Does anyone know if that project is still alive?

[1] http://bsumm.net/2012/08/11/steve-yegge-and-grok.html

[2] https://www.youtube.com/watch?v=KTJs-0EInW8

sitkack · on May 27, 2014

You might be interested in https://github.com/yinwang0/pysonar2

drdaeman · on May 27, 2014

Just curious, how do they handle broken code? (Like when you start writing a line in the middle of the file, not yet done with it, but already need all the goodness like highlighting and code completion to work.)

A common approach with libraries I've encountered is that parser just stops with error - but that's almost unacceptable for use in a proper code editor, which should really try its best to recover and continue processing, even if some chunk in the middle is failing.

mwsherman · on May 27, 2014

That part of Visual Studio impresses me a lot, though it’s not obvious to a user. I haven’t (say) closed the brace yet, so the code is invalid and therefore a correct AST can’t be parsed.

It has to be heuristic? Or a given (say) line falls back to last known good state?

atombender · on May 28, 2014

I suspect the latter, helped by an ability to recover by inserting missing characters such as braces and quotes. (Xcode actually offers to fix trivial errors such as those, I'm sure VS does the same.)

It's an interesting problem. I suppose that as it knows the point of breakage, it can annotate the AST to indicate breakage, but preserve the subsequent node; breakage itself becomes a kind of AST node. It's possible that in such a situation, any subsequent AST nodes probably have to point to their pre-breakage nodes as parents in order to stay sane.
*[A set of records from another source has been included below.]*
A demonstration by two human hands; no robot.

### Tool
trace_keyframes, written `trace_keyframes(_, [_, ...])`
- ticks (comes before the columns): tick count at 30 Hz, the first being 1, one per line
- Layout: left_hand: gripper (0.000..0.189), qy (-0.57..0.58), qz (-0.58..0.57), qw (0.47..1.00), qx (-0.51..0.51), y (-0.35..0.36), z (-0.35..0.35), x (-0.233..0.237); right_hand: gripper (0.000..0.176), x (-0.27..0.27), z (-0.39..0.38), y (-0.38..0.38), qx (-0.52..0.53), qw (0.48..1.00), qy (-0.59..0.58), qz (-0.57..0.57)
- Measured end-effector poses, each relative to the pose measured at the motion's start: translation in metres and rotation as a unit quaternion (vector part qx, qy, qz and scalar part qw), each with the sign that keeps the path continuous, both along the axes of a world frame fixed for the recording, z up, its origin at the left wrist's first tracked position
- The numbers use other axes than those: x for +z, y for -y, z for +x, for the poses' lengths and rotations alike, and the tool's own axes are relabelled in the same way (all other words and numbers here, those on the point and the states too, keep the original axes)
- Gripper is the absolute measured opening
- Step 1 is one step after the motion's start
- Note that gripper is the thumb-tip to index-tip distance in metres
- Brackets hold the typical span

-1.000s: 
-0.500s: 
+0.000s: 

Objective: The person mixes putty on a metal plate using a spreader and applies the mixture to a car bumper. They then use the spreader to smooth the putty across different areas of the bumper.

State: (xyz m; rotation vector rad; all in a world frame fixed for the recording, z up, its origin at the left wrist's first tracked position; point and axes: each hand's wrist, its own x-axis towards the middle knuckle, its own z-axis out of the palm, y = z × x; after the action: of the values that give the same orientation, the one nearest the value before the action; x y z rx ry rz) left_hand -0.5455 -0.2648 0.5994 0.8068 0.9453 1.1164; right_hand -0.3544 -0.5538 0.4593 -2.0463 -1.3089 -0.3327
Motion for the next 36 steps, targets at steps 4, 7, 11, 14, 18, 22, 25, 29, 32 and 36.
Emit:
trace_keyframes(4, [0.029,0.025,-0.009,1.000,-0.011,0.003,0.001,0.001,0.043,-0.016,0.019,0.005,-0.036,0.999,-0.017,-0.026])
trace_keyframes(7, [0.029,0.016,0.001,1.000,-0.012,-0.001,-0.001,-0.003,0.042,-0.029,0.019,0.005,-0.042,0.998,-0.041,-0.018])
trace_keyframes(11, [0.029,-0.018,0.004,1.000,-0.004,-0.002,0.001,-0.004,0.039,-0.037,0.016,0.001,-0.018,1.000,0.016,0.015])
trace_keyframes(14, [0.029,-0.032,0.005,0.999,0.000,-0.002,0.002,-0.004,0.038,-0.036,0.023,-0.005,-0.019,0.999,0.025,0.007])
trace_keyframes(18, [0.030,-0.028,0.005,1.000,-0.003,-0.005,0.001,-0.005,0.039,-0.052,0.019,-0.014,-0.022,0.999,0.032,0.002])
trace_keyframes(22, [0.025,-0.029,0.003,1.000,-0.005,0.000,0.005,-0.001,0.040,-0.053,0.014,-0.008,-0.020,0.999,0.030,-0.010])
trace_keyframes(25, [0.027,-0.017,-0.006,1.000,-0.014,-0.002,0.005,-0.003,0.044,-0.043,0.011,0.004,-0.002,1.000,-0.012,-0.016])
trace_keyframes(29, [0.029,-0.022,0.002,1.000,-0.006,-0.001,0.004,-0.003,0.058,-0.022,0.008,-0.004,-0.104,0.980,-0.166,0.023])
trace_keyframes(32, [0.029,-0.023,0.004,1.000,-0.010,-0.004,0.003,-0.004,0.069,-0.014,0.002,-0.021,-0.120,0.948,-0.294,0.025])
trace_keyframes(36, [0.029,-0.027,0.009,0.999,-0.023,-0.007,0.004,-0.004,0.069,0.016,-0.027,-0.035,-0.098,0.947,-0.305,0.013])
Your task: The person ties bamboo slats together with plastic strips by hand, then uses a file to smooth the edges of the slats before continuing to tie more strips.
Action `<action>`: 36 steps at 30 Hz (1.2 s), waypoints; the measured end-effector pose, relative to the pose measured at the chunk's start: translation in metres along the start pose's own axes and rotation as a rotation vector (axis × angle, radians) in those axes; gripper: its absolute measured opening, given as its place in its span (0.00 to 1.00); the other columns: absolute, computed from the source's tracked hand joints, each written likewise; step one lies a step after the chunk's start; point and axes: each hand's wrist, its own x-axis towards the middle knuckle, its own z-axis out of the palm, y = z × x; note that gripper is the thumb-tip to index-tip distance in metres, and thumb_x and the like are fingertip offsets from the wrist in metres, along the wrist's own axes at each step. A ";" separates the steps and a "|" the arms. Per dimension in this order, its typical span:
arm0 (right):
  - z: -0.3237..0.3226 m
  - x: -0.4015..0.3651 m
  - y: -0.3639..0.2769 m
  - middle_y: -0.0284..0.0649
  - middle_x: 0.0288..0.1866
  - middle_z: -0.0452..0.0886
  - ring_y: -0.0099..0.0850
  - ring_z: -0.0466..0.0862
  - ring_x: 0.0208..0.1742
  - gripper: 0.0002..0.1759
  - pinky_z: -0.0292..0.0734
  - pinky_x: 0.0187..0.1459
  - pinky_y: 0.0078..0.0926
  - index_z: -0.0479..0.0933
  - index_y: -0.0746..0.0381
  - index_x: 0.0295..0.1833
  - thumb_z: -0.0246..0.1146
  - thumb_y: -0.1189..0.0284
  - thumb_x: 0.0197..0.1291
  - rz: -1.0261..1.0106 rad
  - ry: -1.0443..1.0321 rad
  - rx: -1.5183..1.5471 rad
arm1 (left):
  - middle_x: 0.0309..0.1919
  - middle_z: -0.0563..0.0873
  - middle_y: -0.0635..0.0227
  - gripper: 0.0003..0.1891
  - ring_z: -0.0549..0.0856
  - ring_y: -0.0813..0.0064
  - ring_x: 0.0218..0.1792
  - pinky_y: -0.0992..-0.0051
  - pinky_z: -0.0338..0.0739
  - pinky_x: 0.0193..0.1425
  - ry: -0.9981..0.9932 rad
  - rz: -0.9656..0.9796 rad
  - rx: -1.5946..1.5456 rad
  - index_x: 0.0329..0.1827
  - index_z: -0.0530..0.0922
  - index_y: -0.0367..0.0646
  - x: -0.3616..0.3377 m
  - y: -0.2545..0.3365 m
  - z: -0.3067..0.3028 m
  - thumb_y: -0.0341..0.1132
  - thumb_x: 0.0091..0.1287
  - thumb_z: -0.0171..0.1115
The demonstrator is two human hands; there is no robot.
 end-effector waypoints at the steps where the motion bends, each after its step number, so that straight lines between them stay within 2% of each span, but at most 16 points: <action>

Thus the AST tree becomes a kind of Git-like revision history that stays fragmented until the next time the AST fully parses. It could easily be something even simpler, however.

edwinyzh · on May 28, 2014

In my case, the later, I use a very tolerated css and html tokenizer/parser to provide basic html code-completion in LIVEditor - the real-time css and html tweaker/editor (http://liveditor.com)

kazagistar · on May 31, 2014

Most IDEs use pretty smart heuristics for this sort of thing out of necessity. You notice when it is missing: for example, MonoDevelop starts compulsively indenting wrong if you mismatch your brackets anywhere in the file, but other IDEs more gracefully match the local indentation.

In other words, JetBrains has lots of experience with correctly handling partially valid syntax trees in a friendly way.

girvo · on May 27, 2014

Hah! I've been looking for something like this lately, to have some platform to integrate Hack and TypeScript into some IDE. TextAdept with LPEG has been nice, Komodo Edit/IDE would be better but their docs are out of date, Sublime Text is great but you're too limited in UIs you can build.

I had an idea of an IDE that instead of being built around a language was built around frameworks and workflows in that language, which would require deep understand of the target language. This seems like a great step in that direction, but it's a shame I can't run it on Linux :(

citizenmatt · on May 27, 2014

Mono support isn't at the top of our priority list right now. However, the Nemerle binaries work on mono, so it's possible you could build the command line compiler and sample applications under Linux. If you get it working, a pull request would be very cool!

phpnode · on May 27, 2014

The rest of JetBrain's products are cross platform, so there's a good chance that this will be in future.

citizenmatt · on May 27, 2014

We do have a lot of future plans for Nitra, but for now, it's worth pointing out that the products that are cross platform are Java based, while Nitra is based on .net. The project is currently Windows only.

mythz · on May 27, 2014

Interesting, what made you decide on .NET (i.e. given you're predominantly JVM based)? Was it just based on the Nermerle's team preference?

citizenmatt · on May 27, 2014

I wouldn't say we're predominantly JVM based. We've also got ReSharper, dotTrace, dotMemory, dotCover and dotPeek, which are all .net based.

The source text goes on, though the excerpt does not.